**WORK INSTRUCTIONS**: Going through the data below, please show each line containing the string "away".

STORED DATA below:

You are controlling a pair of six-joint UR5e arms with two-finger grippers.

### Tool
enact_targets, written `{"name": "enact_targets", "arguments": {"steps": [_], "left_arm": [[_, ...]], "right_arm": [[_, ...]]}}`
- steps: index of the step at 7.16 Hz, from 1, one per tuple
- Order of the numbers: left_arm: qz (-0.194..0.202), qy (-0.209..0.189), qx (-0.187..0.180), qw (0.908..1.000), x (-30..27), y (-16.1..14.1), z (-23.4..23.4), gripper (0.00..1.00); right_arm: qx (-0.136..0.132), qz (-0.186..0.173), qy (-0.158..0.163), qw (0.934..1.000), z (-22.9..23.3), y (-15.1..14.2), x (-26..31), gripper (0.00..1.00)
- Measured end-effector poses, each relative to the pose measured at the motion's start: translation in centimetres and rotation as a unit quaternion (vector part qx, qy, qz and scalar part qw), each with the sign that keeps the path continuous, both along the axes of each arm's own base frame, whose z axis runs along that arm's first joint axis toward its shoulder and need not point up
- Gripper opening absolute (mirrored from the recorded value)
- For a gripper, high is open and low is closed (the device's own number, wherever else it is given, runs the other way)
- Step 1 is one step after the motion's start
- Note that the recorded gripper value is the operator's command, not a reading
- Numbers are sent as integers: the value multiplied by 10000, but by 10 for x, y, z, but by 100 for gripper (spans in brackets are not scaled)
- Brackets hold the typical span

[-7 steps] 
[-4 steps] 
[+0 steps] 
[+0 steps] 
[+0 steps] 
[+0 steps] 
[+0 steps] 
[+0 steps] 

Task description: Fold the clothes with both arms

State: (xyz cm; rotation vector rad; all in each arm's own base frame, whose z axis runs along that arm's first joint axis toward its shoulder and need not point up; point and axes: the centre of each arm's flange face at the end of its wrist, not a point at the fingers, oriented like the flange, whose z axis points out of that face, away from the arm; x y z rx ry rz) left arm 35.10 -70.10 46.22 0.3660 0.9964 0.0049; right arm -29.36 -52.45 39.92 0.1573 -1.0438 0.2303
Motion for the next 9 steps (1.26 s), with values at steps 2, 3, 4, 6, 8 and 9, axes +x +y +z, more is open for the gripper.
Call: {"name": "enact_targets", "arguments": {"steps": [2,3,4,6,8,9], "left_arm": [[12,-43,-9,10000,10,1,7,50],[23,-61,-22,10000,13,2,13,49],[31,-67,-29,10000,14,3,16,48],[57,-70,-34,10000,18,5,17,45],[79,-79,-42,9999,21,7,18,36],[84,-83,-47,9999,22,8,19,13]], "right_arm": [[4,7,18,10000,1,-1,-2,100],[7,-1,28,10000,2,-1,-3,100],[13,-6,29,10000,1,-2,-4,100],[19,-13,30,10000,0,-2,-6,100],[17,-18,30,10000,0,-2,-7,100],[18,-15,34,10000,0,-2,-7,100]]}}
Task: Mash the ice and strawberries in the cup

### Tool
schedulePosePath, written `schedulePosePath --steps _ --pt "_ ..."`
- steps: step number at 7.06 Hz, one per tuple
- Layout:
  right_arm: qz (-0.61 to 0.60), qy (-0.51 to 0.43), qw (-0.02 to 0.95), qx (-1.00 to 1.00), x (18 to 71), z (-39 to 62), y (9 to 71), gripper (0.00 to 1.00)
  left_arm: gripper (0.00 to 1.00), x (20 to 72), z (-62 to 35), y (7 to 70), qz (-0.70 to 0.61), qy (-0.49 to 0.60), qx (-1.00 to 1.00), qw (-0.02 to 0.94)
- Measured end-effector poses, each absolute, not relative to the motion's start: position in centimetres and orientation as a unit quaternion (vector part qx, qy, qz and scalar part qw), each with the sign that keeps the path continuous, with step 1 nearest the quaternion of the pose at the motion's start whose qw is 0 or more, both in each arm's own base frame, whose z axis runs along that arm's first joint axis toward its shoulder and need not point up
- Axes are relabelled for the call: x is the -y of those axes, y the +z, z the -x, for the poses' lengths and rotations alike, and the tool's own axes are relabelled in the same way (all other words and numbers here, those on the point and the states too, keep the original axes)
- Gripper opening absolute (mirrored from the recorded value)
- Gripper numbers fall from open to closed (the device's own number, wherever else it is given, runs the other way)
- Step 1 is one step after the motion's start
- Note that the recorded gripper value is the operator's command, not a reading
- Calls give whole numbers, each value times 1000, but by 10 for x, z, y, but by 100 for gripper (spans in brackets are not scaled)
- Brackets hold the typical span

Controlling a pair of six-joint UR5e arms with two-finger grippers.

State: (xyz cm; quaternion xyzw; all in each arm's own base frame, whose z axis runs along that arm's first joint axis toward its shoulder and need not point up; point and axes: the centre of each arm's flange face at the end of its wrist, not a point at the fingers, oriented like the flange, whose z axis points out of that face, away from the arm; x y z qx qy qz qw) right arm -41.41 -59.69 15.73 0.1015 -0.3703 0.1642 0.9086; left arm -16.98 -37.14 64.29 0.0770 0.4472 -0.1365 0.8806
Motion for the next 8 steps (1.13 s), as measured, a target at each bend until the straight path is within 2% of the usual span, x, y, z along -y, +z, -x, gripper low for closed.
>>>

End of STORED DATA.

**SOLUTION BELOW**:
State: (xyz cm; rotation vector rad; all in each arm's own base frame, whose z axis runs along that arm's first joint axis toward its shoulder and need not point up; point and axes: the centre of each arm's flange face at the end of its wrist, not a point at the fingers, oriented like the flange, whose z axis points out of that face, away from the arm; x y z rx ry rz) left arm 35.10 -70.10 46.22 0.3660 0.9964 0.0049; right arm -29.36 -52.45 39.92 0.1573 -1.0438 0.2303
State: (xyz cm; quaternion xyzw; all in each arm's own base frame, whose z axis runs along that arm's first joint axis toward its shoulder and need not point up; point and axes: the centre of each arm's flange face at the end of its wrist, not a point at the fingers, oriented like the flange, whose z axis points out of that face, away from the arm; x y z qx qy qz qw) right arm -41.41 -59.69 15.73 0.1015 -0.3703 0.1642 0.9086; left arm -16.98 -37.14 64.29 0.0770 0.4472 -0.1365 0.8806

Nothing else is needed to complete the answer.